__Exercise requirements__. State the number of lines in the records beneath that hold the word "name", and add nothing.

*** Working data Section Begins ***

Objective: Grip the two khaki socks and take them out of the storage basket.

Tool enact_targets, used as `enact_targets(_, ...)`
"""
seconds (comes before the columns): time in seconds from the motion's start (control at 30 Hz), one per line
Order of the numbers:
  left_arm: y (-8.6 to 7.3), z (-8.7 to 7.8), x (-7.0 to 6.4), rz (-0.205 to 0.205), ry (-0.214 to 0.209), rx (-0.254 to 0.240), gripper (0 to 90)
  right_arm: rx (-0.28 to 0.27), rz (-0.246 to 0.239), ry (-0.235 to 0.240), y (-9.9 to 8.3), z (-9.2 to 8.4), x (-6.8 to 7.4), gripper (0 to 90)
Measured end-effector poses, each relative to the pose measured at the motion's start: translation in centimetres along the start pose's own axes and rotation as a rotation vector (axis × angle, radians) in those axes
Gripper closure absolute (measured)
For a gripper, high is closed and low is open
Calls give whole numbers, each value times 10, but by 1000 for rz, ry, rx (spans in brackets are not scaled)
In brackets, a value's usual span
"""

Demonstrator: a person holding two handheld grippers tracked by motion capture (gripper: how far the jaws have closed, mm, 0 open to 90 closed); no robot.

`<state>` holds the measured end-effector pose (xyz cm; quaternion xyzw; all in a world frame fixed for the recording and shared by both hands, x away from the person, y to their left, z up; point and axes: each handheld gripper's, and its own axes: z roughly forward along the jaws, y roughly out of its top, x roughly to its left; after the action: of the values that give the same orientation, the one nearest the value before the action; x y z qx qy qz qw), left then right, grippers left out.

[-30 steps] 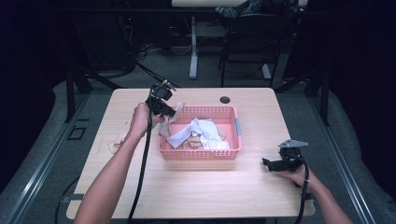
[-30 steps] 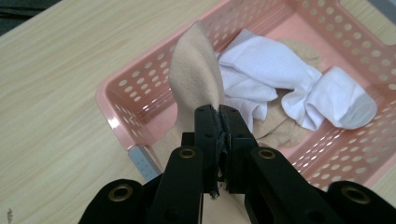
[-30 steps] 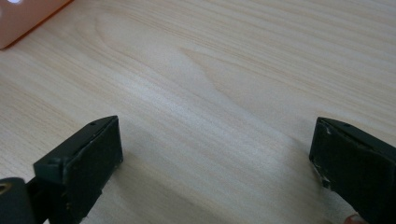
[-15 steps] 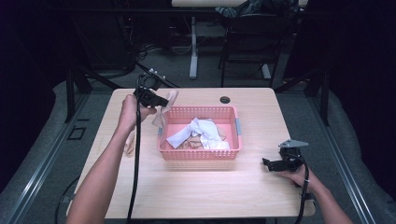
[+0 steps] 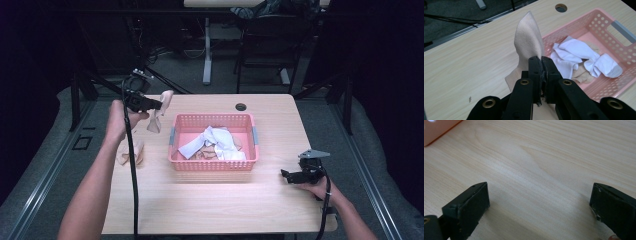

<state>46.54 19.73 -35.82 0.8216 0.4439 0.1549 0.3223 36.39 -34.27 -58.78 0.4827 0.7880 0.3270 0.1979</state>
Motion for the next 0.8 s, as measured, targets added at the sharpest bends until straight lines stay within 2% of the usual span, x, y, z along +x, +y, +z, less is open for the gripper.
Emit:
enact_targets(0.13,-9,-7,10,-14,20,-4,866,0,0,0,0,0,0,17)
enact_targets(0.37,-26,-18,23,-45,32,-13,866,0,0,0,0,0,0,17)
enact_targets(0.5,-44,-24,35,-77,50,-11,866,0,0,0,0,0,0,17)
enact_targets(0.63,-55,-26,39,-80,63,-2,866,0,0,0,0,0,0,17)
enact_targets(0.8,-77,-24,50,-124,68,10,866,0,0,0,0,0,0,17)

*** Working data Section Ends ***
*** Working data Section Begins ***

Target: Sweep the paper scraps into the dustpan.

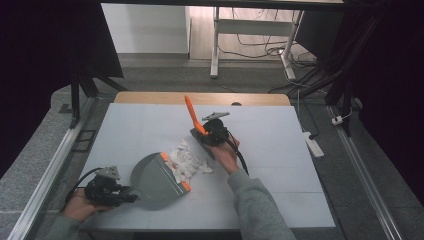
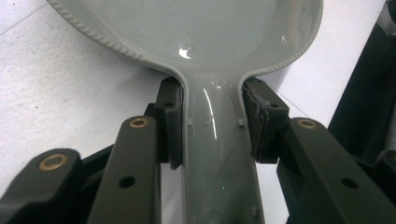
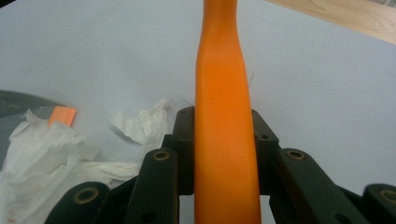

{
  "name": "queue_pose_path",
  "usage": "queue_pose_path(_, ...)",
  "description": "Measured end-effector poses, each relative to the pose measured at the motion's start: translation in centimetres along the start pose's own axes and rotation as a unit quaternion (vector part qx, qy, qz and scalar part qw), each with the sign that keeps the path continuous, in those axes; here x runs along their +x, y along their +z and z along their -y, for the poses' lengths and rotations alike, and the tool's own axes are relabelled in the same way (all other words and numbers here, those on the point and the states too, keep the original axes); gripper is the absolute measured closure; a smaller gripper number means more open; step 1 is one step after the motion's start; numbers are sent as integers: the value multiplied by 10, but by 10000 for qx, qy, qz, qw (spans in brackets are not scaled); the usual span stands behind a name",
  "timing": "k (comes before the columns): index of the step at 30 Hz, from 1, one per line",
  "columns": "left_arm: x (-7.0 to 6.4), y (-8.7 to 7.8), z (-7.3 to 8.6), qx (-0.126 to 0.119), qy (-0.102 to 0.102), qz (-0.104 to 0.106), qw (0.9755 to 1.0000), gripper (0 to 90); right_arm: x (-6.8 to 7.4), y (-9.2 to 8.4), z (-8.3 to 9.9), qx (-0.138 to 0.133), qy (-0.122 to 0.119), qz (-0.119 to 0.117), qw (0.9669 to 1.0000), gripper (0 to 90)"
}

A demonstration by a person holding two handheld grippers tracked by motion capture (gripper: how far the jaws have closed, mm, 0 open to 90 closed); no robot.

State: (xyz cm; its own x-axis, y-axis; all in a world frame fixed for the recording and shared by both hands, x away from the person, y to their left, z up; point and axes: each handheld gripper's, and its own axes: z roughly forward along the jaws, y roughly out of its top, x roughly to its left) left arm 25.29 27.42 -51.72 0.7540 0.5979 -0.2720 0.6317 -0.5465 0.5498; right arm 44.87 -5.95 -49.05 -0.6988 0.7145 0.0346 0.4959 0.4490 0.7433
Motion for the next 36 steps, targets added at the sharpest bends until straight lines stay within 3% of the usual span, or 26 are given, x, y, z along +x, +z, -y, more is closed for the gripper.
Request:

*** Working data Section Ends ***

__The completed task__. 2